▶ _PROBLEM STATEMENT_: Your answer must hold only the lines below from the line containing "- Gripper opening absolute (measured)" through the line containing "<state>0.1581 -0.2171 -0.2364", each reproduced exactly.

[GIVEN RECORDS]

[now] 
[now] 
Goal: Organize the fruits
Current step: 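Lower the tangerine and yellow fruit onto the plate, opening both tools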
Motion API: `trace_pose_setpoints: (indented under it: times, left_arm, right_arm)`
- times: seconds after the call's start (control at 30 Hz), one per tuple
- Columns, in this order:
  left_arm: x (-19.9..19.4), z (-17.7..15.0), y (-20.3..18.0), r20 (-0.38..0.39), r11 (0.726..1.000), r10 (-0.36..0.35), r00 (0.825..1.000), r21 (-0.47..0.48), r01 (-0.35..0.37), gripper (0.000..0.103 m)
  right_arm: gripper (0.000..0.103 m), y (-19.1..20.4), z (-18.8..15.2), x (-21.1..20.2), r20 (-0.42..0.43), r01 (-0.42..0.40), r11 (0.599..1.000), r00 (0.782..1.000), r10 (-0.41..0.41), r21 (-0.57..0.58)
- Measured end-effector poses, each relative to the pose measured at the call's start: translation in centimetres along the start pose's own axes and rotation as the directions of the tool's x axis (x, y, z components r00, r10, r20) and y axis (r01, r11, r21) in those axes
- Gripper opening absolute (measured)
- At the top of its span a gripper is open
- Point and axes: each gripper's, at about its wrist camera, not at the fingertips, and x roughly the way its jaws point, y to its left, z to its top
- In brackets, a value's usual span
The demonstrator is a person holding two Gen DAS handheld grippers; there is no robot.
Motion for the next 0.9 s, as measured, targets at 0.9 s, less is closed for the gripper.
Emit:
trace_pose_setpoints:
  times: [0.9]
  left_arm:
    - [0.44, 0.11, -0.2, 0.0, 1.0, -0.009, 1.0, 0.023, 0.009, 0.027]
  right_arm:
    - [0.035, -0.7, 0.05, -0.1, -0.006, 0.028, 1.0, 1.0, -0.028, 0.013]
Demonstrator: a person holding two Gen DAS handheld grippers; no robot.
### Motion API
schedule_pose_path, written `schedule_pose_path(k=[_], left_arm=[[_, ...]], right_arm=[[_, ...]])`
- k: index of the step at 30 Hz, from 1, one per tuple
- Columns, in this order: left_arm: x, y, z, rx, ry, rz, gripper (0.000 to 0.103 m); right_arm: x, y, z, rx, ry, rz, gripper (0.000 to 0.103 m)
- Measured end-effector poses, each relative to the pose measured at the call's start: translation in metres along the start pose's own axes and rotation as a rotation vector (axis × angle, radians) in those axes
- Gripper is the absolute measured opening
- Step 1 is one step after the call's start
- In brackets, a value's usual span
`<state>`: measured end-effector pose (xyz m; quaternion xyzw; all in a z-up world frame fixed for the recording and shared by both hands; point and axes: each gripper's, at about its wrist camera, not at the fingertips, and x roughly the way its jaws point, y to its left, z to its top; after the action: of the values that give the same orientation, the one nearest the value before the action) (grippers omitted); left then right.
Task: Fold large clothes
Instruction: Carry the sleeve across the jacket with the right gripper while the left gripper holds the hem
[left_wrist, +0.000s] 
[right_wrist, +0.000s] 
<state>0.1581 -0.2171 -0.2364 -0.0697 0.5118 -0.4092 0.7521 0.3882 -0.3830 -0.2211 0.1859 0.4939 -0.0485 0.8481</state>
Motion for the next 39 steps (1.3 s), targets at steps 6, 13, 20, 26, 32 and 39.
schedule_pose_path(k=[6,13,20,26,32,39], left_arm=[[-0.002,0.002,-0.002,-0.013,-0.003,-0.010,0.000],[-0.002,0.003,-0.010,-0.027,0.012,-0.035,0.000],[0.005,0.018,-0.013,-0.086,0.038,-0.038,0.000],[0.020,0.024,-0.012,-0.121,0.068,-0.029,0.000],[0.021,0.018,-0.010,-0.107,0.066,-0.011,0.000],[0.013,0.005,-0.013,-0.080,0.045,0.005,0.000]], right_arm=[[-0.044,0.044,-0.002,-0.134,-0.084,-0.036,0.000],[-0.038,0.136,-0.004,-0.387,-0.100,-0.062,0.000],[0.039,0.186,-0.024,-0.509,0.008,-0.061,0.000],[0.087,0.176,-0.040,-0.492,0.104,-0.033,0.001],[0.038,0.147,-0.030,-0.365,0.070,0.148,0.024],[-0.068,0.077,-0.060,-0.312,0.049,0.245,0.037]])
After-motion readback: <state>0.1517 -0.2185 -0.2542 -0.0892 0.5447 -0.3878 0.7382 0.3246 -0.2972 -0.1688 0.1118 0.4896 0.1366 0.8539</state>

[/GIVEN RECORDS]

▶ _RESPONSE TO THE EXERCISE_:
- Gripper opening absolute (measured)
- At the top of its span a gripper is open
- Point and axes: each gripper's, at about its wrist camera, not at the fingertips, and x roughly the way its jaws point, y to its left, z to its top
- In brackets, a value's usual span
The demonstrator is a person holding two Gen DAS handheld grippers; there is no robot.
Motion for the next 0.9 s, as measured, targets at 0.9 s, less is closed for the gripper.
Emit:
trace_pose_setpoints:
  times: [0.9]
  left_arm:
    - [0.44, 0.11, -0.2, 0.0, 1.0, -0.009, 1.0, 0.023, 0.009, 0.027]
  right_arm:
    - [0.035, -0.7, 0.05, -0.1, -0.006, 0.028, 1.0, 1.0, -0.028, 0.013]
Demonstrator: a person holding two Gen DAS handheld grippers; no robot.
### Motion API
schedule_pose_path, written `schedule_pose_path(k=[_], left_arm=[[_, ...]], right_arm=[[_, ...]])`
- k: index of the step at 30 Hz, from 1, one per tuple
- Columns, in this order: left_arm: x, y, z, rx, ry, rz, gripper (0.000 to 0.103 m); right_arm: x, y, z, rx, ry, rz, gripper (0.000 to 0.103 m)
- Measured end-effector poses, each relative to the pose measured at the call's start: translation in metres along the start pose's own axes and rotation as a rotation vector (axis × angle, radians) in those axes
- Gripper is the absolute measured opening
- Step 1 is one step after the call's start
- In brackets, a value's usual span
`<state>`: measured end-effector pose (xyz m; quaternion xyzw; all in a z-up world frame fixed for the recording and shared by both hands; point and axes: each gripper's, at about its wrist camera, not at the fingertips, and x roughly the way its jaws point, y to its left, z to its top; after the action: of the values that give the same orientation, the one nearest the value before the action) (grippers omitted); left then right.
Task: Fold large clothes
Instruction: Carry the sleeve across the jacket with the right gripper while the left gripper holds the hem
[left_wrist, +0.000s] 
[right_wrist, +0.000s] 
<state>0.1581 -0.2171 -0.2364 -0.0697 0.5118 -0.4092 0.7521 0.3882 -0.3830 -0.2211 0.1859 0.4939 -0.0485 0.8481</state>

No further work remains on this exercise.